Netflix va perdre des millions d’abonnés, une première en 10 ans
Vent de panique chez le streamer, qui perd des millions d’abonnés en 2022, faute à la concurrence… et la guerre en Ukraine.
La folie du streaming illimité a beau avoir redéfini en moins de 10 ans nos habitudes de consommation des programmes de fiction, le modèle économique sur lequel ses principaux acteurs se reposent n’en est pas moins fragile. Pionnier et incontestable leader du marché avec plus de 220 millions d’abonnés, Netflix se trouve être également en ligne de mire au moindre frémissement négatif du marché. La firme de Reed Hastings, pour la première fois depuis une décennie, a révélé avoir perdu plus de 200 000 abonnés au premier trimestre 2022, un résultat contraire à son objectif d’en gagner… 2,5 millions pendant cette même période. Pire : le géant de la SVOD prévoit d’en perdre 2 millions de plus durant ce trimestre, engageant ainsi une spirale négative qui a fait évidemment chuter de manière spectaculaire sa valeur boursière : 54,4 milliards (oui, milliards !) de dollars du capital de Netflix se sont évaporés en une nuit !
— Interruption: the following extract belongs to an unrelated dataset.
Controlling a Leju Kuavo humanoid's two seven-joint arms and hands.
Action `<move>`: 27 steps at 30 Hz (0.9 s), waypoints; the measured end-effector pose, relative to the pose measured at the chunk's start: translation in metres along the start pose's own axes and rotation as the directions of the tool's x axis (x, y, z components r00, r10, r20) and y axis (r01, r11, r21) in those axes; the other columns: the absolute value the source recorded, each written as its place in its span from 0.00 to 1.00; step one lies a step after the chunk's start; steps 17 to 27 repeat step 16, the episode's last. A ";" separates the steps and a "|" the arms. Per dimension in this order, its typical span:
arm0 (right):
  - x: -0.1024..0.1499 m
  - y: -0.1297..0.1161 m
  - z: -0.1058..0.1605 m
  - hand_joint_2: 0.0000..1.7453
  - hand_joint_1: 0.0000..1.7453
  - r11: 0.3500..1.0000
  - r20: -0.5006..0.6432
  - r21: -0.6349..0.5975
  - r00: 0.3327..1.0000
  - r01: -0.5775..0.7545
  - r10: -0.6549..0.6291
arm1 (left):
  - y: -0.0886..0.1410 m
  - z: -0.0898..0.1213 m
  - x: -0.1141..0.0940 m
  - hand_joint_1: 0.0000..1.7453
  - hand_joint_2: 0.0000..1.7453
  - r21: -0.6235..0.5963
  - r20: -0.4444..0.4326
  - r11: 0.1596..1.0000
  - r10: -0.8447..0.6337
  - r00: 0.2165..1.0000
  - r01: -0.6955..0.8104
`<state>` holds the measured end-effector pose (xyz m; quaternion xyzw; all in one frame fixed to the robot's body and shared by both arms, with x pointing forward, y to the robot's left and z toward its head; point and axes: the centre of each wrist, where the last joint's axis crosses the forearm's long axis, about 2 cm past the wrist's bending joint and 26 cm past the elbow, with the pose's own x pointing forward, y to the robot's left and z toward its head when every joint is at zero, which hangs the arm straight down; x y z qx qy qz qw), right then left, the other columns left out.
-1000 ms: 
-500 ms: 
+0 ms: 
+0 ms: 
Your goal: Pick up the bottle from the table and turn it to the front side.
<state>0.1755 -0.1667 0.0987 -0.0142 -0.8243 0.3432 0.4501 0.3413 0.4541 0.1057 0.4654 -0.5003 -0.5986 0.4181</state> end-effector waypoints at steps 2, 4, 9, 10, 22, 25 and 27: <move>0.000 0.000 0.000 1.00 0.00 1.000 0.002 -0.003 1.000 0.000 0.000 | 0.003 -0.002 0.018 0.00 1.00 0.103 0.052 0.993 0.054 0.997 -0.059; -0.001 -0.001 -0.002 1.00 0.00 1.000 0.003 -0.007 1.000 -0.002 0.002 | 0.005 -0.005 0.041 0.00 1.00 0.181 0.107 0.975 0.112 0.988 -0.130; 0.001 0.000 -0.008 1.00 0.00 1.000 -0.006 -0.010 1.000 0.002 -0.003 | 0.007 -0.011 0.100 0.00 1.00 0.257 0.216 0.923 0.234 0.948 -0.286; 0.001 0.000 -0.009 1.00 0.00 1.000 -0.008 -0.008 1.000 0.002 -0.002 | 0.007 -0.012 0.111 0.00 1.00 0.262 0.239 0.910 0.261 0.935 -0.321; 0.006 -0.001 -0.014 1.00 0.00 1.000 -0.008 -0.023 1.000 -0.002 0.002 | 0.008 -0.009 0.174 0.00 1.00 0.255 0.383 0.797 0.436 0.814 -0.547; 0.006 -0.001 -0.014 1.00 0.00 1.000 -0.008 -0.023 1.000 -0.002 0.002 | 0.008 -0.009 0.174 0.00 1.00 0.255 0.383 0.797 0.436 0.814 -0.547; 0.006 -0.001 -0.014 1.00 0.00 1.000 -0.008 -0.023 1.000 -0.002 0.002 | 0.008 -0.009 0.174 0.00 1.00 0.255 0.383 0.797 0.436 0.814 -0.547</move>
Un coup d’arrêt aux raisons multiples, et pas sans conséquence
Bien sûr, ce n’est pas le signe d’une ruine à venir du puissant groupe de divertissement. Le chiffre d’affaires continue lui de monter, mais cette « contre-performance » marque un coup d’arrêt dans la croissance de la société et une forme de point de non-retour, vu le modèle économique sur lequel repose Netflix (s’endetter au maximum pour garantir une production toujours croissante de contenus… et donc d’abonnés). Les raisons pour expliquer cette chute soudaine sont multiples et déjà amplement débattues par le groupe lui-même et les médias : la multiplication des concurrents, d’une part, commence à faire sentir ses effets, alors que Netflix a lui augmenté ses tarifs. Les catalogues et prix mensuels de Disney+, HBO Max, Prime Video et même AppleTV+ constituent désormais des points d’attrait non négligeables pour des consommateurs désireux de limiter leur nombre d’abonnements SVOD, à une période difficile économiquement, qui n’est plus synonyme de confinements et de binge watching à outrance. La guerre en Ukraine, également, a eu des conséquences puisque le retrait de Netflix de Russie lui a fait perdre plusieurs centaines de milliers de clients.
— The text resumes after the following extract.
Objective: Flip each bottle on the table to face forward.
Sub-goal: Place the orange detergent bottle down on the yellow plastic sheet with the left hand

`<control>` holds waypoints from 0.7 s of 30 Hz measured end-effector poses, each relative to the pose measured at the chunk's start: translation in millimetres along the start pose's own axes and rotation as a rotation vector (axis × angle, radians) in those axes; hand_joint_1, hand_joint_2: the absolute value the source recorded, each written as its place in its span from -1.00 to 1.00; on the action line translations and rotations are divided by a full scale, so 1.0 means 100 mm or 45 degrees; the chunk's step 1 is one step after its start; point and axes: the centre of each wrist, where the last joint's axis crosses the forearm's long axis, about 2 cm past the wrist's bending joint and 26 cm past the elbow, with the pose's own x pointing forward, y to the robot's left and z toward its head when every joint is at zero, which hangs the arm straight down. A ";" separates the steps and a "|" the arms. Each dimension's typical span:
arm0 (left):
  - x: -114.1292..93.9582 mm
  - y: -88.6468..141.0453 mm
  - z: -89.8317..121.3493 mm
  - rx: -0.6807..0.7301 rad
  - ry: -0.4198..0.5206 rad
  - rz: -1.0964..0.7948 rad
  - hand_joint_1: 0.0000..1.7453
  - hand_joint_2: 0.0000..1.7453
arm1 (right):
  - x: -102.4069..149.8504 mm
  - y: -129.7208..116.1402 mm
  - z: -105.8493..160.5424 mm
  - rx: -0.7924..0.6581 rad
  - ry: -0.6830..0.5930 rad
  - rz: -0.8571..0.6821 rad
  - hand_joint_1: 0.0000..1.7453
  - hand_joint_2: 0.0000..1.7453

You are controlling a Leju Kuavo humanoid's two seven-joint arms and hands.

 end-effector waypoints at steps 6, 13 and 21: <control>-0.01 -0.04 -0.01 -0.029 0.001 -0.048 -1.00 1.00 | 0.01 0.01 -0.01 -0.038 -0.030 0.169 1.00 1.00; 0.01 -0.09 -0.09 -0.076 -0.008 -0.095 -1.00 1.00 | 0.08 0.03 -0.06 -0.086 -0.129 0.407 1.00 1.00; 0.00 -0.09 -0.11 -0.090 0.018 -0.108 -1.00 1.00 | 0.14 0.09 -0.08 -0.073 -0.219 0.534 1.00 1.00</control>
« Qui aurait cru que Netflix perdrait des abonnés le mois même
où sa série phare Stranger Things revient pour une 4e saison ? »
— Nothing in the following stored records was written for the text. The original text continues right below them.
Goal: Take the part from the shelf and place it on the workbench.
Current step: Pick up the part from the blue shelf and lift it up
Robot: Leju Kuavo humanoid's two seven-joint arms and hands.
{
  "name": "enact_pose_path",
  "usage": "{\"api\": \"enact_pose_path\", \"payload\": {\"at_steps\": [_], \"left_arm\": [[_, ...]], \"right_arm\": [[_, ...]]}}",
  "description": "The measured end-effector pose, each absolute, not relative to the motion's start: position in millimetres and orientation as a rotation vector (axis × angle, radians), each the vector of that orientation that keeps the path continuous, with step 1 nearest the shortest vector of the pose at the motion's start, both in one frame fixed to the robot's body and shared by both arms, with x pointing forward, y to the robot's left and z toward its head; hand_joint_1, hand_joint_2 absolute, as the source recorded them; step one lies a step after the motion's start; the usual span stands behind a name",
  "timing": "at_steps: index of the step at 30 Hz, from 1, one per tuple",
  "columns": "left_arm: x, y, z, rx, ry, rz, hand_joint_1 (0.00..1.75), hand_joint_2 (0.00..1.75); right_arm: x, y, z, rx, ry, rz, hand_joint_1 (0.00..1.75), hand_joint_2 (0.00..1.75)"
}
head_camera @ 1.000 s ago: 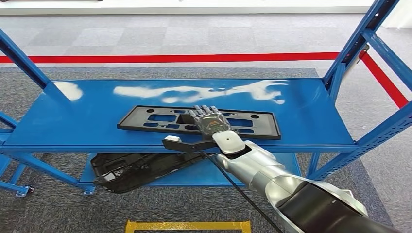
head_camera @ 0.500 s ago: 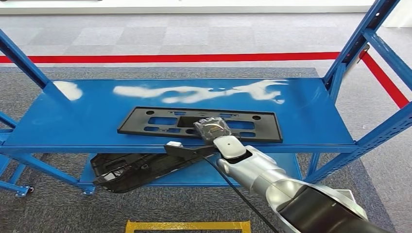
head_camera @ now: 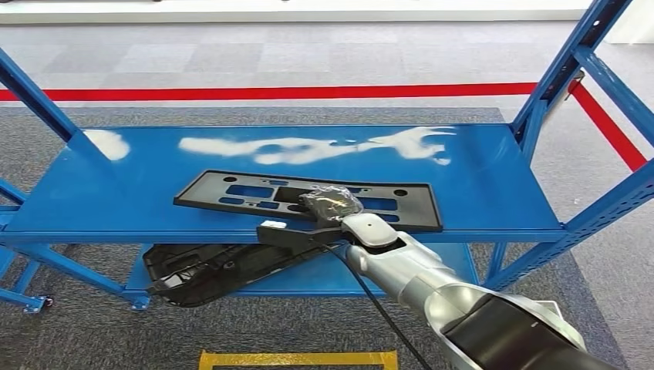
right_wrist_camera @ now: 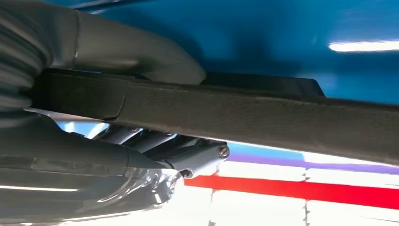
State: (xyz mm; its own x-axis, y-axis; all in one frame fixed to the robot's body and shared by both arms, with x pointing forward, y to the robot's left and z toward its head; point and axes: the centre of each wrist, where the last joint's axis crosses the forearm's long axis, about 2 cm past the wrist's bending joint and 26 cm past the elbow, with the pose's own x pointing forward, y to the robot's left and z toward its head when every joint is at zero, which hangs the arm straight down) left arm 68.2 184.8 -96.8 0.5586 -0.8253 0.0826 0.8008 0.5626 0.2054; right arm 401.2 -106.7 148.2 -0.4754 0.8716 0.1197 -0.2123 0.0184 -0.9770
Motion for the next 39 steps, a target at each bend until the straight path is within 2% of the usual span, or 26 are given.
{"api": "enact_pose_path", "payload": {"at_steps": [11,16,25,31,39], "left_arm": [[63,189,-98,0.131,-0.206,-0.89,0.0,0.0],[64,192,-99,0.132,-0.216,-0.878,0.0,0.0],[64,195,-99,0.137,-0.224,-0.866,0.0,0.0],[61,198,-100,0.138,-0.214,-0.857,0.0,0.0],[61,201,-101,0.142,-0.212,-0.86,0.0,0.0]], "right_arm": [[379,-88,174,0.264,-1.701,1.194,1.75,1.75],[358,-87,189,0.586,-1.788,1.024,1.75,1.75],[315,-97,190,0.792,-1.883,0.9,1.75,1.75],[288,-106,172,0.869,-1.852,0.841,1.75,1.75],[268,-117,177,1.162,-1.823,0.737,1.75,1.75]]}}
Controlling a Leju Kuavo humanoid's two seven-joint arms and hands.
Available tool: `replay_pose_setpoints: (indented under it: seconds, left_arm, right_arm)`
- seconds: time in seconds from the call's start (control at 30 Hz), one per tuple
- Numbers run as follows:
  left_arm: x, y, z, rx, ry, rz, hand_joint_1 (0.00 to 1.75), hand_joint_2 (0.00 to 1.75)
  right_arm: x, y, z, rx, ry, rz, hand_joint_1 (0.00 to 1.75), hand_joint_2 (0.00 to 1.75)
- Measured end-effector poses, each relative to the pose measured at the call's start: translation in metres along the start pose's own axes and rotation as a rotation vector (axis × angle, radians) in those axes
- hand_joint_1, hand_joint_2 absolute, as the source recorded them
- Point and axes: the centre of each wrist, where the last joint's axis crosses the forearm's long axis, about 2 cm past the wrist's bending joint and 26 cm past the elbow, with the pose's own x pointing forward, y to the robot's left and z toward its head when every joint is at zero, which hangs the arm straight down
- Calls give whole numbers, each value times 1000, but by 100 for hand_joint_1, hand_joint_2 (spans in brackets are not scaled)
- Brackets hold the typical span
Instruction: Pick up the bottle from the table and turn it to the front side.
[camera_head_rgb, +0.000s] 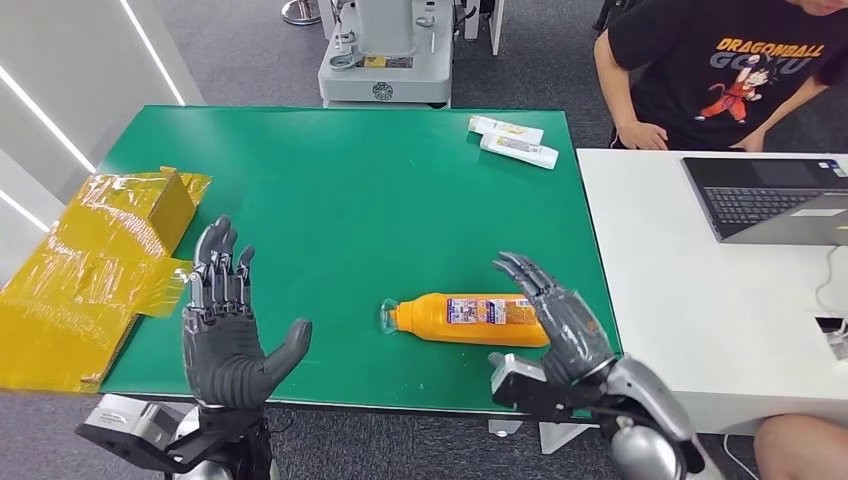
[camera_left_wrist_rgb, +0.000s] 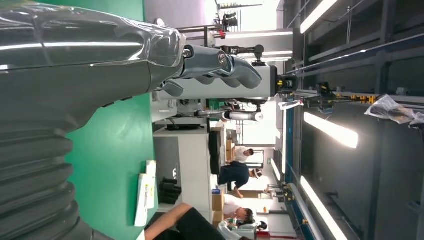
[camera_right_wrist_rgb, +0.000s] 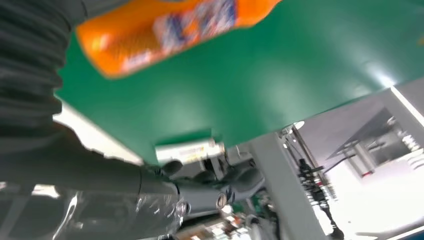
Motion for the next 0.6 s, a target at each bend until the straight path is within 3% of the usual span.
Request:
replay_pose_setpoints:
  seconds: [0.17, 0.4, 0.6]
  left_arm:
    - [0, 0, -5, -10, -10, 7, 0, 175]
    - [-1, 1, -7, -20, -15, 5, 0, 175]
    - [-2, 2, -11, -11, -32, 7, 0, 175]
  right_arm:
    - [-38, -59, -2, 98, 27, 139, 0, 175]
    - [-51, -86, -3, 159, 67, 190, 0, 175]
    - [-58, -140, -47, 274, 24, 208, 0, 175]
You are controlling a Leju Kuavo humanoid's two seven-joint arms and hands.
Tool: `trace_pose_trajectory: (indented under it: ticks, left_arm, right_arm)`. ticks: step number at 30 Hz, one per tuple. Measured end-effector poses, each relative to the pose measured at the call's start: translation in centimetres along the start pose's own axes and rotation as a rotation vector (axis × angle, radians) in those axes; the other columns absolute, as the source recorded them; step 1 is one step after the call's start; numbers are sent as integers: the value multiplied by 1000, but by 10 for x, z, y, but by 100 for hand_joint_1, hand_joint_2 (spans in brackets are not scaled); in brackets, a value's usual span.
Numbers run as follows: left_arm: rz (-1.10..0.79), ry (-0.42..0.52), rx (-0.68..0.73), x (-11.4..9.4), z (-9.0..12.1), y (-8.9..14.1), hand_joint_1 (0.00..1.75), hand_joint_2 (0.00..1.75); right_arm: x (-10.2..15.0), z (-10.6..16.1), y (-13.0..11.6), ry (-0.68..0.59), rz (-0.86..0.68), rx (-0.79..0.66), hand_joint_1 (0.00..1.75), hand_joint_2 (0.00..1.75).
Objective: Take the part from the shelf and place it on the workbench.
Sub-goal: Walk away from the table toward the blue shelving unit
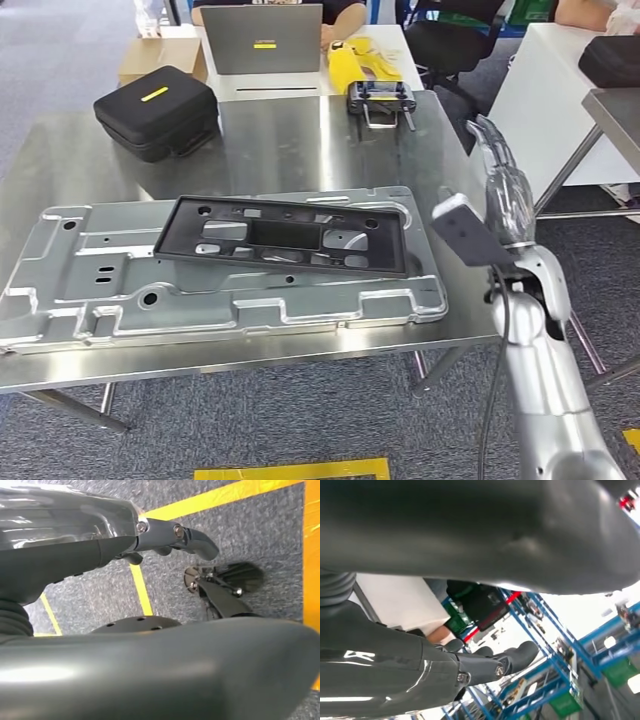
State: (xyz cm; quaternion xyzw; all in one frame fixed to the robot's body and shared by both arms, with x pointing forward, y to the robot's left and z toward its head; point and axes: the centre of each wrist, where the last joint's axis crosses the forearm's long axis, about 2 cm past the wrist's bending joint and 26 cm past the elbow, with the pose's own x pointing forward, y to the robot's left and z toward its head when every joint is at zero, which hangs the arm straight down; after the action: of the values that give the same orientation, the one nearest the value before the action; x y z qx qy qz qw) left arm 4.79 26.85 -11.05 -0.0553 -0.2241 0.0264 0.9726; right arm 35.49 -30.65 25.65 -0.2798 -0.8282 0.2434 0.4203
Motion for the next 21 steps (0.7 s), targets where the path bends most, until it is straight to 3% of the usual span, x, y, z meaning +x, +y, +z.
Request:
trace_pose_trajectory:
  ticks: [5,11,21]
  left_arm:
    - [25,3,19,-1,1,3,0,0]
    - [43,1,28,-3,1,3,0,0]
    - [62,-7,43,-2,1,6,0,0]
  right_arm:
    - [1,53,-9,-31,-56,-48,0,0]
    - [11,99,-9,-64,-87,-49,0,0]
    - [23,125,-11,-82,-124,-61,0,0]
En ligne de mire également, les partages de comptes, qui feraient perdre une centaine de millions d’abonnés à Netflix selon leurs propres estimations. Pas sûr que resserrer les boulons de ce mode de partage – qui contribue aussi à faire parler médiatiquement de leur catalogue, paradoxalement, et qui a facilité pendant longtemps l’expansion du groupe – suffira à faire (re)venir vers le « N » rouge les spectateurs les moins assidus. Car au-delà de certains leviers que la plateforme envisage d’activer (comme la mise à disposition d’un abonnement « discount », moins cher, mais garni de pubs, un tabou jusqu’à présent chez Netflix), le nerf de la guerre pour les mois et années à venir reposera plus que jamais sur ce que le portail propose à ses abonnés. En multipliant les productions de niche, les séries et films « locaux » destinés à ses communautés du monde entier, Netflix a peu à peu perdu de sa superbe, niveau contenus fédérateurs. Qui aurait cru qu’il perdrait des abonnés le mois même où sa série phare Stranger Things revient pour une 4e saison ? Les productions de prestige, comme The Power of the Dog ou The Irishman, ne représentent qu’un faible attrait pour le grand public.
Netflix pâtit aussi d’une uniformisation esthétique de certains de ses projets dispendieux (les films d’action à la Red Notice, les romcoms pour ados produites au kilo…) et d’une multiplication de fictions maison qui ne laissent que peu de traces dans l’imaginaire collectif. Netflix, c’est un fait, devrait produire mieux et moins, pour redevenir au centre de la discussion, comme le font actuellement les projets HBO, Apple et Disney. Cette prise de conscience semble déjà avoir des conséquences au sein de la firme, puisque la branche Animation s’est récemment dépeuplée de nombreux artistes et animateurs, plusieurs projets et séries étant tout simplement annulés. Certains projets a priori coûteux, comme la suite en développement de Bright avec Will Smith, sont écartés. Armés de leurs précieuses données data, les exécutifs sont déjà à pied d’œuvre pour optimiser le rendement de la machine Netflix, un leader toujours aussi indiscutable, mais qui ne semble plus désormais si imperméable à l’échec.